▼▼▼

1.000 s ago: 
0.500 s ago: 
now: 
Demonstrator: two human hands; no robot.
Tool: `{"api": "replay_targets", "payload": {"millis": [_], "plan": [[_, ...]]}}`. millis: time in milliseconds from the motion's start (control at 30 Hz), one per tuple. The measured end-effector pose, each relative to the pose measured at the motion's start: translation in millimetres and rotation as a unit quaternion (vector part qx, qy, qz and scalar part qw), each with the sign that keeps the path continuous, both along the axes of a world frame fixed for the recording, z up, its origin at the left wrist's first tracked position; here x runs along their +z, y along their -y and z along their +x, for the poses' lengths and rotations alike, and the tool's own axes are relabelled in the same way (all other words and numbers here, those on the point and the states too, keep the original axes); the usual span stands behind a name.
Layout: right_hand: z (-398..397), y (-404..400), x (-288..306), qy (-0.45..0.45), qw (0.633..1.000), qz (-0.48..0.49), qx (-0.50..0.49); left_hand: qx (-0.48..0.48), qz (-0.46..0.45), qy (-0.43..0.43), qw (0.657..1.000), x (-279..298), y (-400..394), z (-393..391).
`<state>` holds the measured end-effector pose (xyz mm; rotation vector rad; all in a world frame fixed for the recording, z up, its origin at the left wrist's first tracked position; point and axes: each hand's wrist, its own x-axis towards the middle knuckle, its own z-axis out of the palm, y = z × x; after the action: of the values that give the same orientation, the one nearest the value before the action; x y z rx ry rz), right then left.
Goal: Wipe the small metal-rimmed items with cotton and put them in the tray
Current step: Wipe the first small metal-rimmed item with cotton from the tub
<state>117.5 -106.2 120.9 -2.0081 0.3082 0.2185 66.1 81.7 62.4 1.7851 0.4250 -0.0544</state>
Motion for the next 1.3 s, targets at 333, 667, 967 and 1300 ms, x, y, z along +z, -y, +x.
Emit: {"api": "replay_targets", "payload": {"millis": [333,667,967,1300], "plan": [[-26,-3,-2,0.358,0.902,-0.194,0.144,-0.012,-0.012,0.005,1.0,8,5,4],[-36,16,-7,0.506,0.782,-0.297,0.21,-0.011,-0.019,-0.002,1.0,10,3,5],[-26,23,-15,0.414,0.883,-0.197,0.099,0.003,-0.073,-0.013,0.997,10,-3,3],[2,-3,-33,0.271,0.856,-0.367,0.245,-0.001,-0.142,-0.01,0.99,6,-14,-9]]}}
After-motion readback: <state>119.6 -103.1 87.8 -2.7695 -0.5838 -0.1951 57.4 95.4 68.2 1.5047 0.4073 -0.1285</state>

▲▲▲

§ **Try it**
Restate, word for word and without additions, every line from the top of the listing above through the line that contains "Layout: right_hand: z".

§ **Solution for this exercise**
1.000 s ago: 
0.500 s ago: 
now: 
Demonstrator: two human hands; no robot.
Tool: `{"api": "replay_targets", "payload": {"millis": [_], "plan": [[_, ...]]}}`. millis: time in milliseconds from the motion's start (control at 30 Hz), one per tuple. The measured end-effector pose, each relative to the pose measured at the motion's start: translation in millimetres and rotation as a unit quaternion (vector part qx, qy, qz and scalar part qw), each with the sign that keeps the path continuous, both along the axes of a world frame fixed for the recording, z up, its origin at the left wrist's first tracked position; here x runs along their +z, y along their -y and z along their +x, for the poses' lengths and rotations alike, and the tool's own axes are relabelled in the same way (all other words and numbers here, those on the point and the states too, keep the original axes); the usual span stands behind a name.
Layout: right_hand: z (-398..397), y (-404..400), x (-288..306), qy (-0.45..0.45), qw (0.633..1.000), qz (-0.48..0.49), qx (-0.50..0.49); left_hand: qx (-0.48..0.48), qz (-0.46..0.45), qy (-0.43..0.43), qw (0.657..1.000), x (-279..298), y (-400..394), z (-393..391).

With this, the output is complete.